Release of StepFunctions Python SDK Version 2 and support timeline for Version 1
With Python 2 having reached End of Life on January 1, 2020 and the release of SageMaker Python SDK V2, we will be releasing V2 of the AWS Step Functions Data Science SDK. This issue describes the changes, release timeline for V2, and end-of-life support for V1.
This major version bump will include the following breaking changes:
Deprecate Python 2 support for the StepFunctions Python SDK
Upgrade sagemaker dependency from 1.x to 2.x
If you would like to try a V2 pre-release candidate of the SDK today, you can install the 2.0.0rc1 pre-release candidate for V2 from PyPI. You can find the instructions for migration from v1 to v2 of the Step Functions Data Science SDK below.
Timeline
We are targeting the official release of V2 for February 2021. The 2.0.0-rc1 pre-release was made available on September 23, 2020.

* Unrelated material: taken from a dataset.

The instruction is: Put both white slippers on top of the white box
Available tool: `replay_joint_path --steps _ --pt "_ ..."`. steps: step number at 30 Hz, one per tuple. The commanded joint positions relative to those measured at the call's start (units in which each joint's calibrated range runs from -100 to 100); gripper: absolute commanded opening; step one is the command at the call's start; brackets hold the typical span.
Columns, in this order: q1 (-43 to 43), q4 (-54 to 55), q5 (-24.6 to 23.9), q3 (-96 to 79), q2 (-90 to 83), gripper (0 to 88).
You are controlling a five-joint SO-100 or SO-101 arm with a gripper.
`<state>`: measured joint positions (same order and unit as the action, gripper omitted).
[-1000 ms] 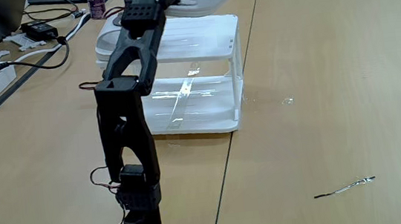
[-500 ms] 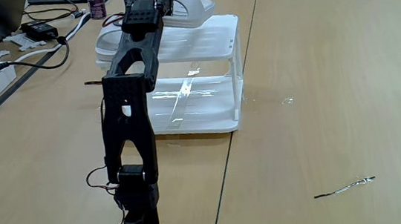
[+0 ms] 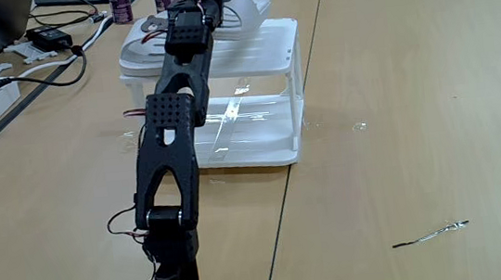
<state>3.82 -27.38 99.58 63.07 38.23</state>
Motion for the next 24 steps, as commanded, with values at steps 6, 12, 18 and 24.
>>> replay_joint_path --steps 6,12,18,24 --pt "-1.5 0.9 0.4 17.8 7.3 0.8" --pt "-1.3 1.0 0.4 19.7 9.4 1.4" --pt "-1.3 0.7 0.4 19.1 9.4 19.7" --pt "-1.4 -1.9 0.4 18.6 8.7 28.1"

The “data” parameter for TrainingStep and TuningStep classes was changed from:
data: Information about the training data. Please refer to the ``fit()`` method of the associated estimator, as this can take any of the following forms:
* (str) - The S3 location where training data is saved.
* (dict[str, str] or dict[str, sagemaker.inputs.TrainingInput]) - If using multiple
channels for training data, you can specify a dict mapping channel names to
strings or :func:`~sagemaker.inputs.TrainingInput` objects.
* (sagemaker.session.s3_input) - Channel configuration for S3 data sources that can
provide additional information about the training dataset. See
:func:`sagemaker.session.s3_input` for full details.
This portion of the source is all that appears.